Scotland may become the first place in the UK to allow men who sleep with men, trans women, and non-binary trans people who were assigned male at birth, to donate blood restriction-free.

Member of Scottish Parliament Rona Mackay tabled a motion to lift donation restrictions, which was debated yesterday (November 29).

Currently, those affected by the restrictions must wait 12 months after their last sexual encounter to donate blood. A lifetime ban on blood donations for men who sleep with men, and trans people assigned male at birth, was in place from 1981 until 2011 in most of the UK, when the 12-month deferral policy was introduced. However, Northern Ireland didn’t relax restrictions until September this year.

Members of the Scottish Parliament from all major parties backed Ms Mackay’s calls to waive the deferral period, which was described as “archaic” and “discriminatory” during the debate.
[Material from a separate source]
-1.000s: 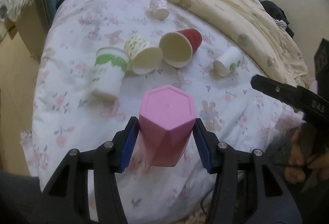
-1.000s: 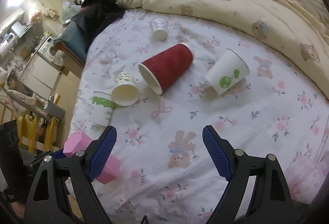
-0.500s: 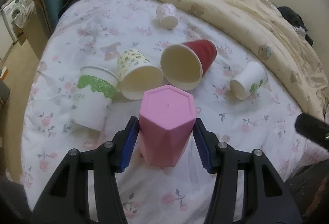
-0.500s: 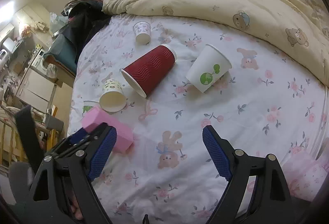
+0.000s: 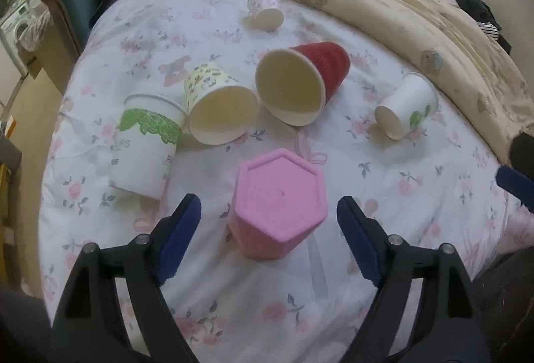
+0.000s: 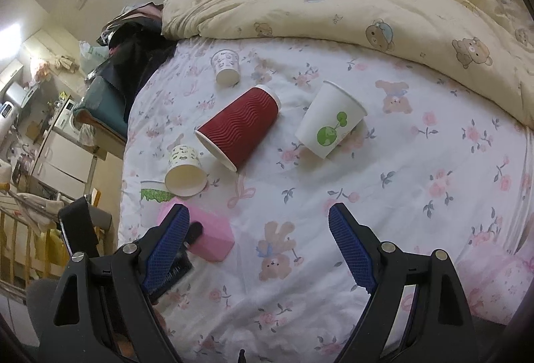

Following the debate, she said: “I was proud to lead the debate into lifting this discriminatory ban for men who have sex with men donating blood in Scotland.

“This regulation unfairly targets sexual orientation of gay and bisexual men instead of sexual behaviours.

“Of course, there must be stringent donor selection criteria aimed at protecting both donors and recipients of blood transfusions, no one would ever argue otherwise, but I believe that these should not be based on sexual orientation, but on participation in high-risk behaviour.”

Throughout the rest of Great Britain, groups such as Freedom To Donate have been campaigning to completely equalise blood donation rules. In November 2015, the British Government announced they would commission a review into the current 12-month deferral period.